Write out the data below exactly as given, without any of its pictures.
═════ DATA BELOW
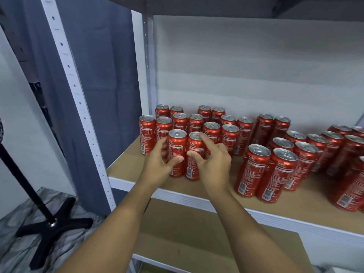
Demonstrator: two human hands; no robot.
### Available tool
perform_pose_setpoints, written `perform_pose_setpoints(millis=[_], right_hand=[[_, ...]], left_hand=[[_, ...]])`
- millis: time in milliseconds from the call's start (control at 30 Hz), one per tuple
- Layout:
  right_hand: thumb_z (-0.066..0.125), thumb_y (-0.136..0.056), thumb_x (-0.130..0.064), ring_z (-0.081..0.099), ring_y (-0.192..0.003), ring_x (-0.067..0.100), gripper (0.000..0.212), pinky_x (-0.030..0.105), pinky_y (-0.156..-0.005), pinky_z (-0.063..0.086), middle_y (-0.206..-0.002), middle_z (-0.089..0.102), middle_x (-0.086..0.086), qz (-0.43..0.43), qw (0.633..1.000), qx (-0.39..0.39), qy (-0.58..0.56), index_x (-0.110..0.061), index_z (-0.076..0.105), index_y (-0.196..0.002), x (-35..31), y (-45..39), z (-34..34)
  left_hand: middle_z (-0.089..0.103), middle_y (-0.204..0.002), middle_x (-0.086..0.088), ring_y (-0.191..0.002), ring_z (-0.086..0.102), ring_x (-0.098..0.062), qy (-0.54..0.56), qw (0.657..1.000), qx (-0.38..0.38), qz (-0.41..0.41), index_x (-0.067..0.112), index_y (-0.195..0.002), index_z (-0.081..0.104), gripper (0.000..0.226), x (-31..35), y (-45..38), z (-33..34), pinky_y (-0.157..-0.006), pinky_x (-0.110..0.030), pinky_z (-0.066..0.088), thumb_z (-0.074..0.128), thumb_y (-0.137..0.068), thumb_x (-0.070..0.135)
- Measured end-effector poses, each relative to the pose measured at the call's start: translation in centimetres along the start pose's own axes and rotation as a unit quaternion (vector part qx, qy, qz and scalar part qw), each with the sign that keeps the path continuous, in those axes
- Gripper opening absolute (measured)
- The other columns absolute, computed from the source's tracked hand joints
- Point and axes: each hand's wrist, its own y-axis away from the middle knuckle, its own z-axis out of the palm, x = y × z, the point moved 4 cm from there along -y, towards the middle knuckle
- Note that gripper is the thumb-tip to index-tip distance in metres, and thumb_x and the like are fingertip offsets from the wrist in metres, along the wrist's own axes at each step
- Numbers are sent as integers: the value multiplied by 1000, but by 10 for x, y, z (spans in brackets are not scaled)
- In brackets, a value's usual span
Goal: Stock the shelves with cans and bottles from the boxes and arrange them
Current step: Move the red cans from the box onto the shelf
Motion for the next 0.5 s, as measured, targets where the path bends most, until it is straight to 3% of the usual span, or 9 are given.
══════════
#### WRITTEN REPLY
Demonstrator: two human hands; no robot.
### Available tool
perform_pose_setpoints, written `perform_pose_setpoints(millis=[_], right_hand=[[_, ...]], left_hand=[[_, ...]])`
- millis: time in milliseconds from the call's start (control at 30 Hz), one per tuple
- Layout:
  right_hand: thumb_z (-0.066..0.125), thumb_y (-0.136..0.056), thumb_x (-0.130..0.064), ring_z (-0.081..0.099), ring_y (-0.192..0.003), ring_x (-0.067..0.100), gripper (0.000..0.212), pinky_x (-0.030..0.105), pinky_y (-0.156..-0.005), pinky_z (-0.063..0.086), middle_y (-0.206..-0.002), middle_z (-0.089..0.102), middle_x (-0.086..0.086), qz (-0.43..0.43), qw (0.633..1.000), qx (-0.39..0.39), qy (-0.58..0.56), index_x (-0.110..0.061), index_z (-0.076..0.105), index_y (-0.196..0.002), x (-35..31), y (-45..39), z (-34..34)
  left_hand: middle_z (-0.089..0.103), middle_y (-0.204..0.002), middle_x (-0.086..0.088), ring_y (-0.191..0.002), ring_z (-0.086..0.102), ring_x (-0.098..0.062), qy (-0.54..0.56), qw (0.657..1.000), qx (-0.38..0.38), qz (-0.41..0.41), index_x (-0.067..0.112), index_y (-0.195..0.002), index_z (-0.081..0.104), gripper (0.000..0.226), x (-31..35), y (-45..38), z (-33..34), pinky_y (-0.157..-0.006), pinky_x (-0.110..0.030), pinky_z (-0.066..0.088), thumb_z (-0.074..0.128), thumb_y (-0.137..0.068), thumb_x (-0.070..0.135)
- Measured end-effector poses, each relative to the pose measured at the call's start: translation in centimetres along the start pose's own axes and rotation as a unit quaternion (vector part qx, qy, qz and scalar part qw), each with the sign that keeps the path continuous, in those axes
- Gripper opening absolute (measured)
- The other columns absolute, computed from the source's tracked hand joints
- Point and axes: each hand's wrist, its own y-axis away from the middle knuckle, its own z-axis out of the palm, x = y × z, the point moved 4 cm from there along -y, towards the middle knuckle
- Note that gripper is the thumb-tip to index-tip distance in metres, and thumb_x and the like are fingertip offsets from the wrist in metres, along the wrist's own axes at each step
- Numbers are sent as integers: the value multiplied by 1000, but by 10 for x, y, z (spans in brackets are not scaled)
- In brackets, a value's usual span
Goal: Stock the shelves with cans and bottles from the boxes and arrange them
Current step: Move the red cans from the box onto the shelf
Motion for the next 0.5 s, as measured, targets where the path bends most, until it is straight to 3% of the usual span, or 9 are given.

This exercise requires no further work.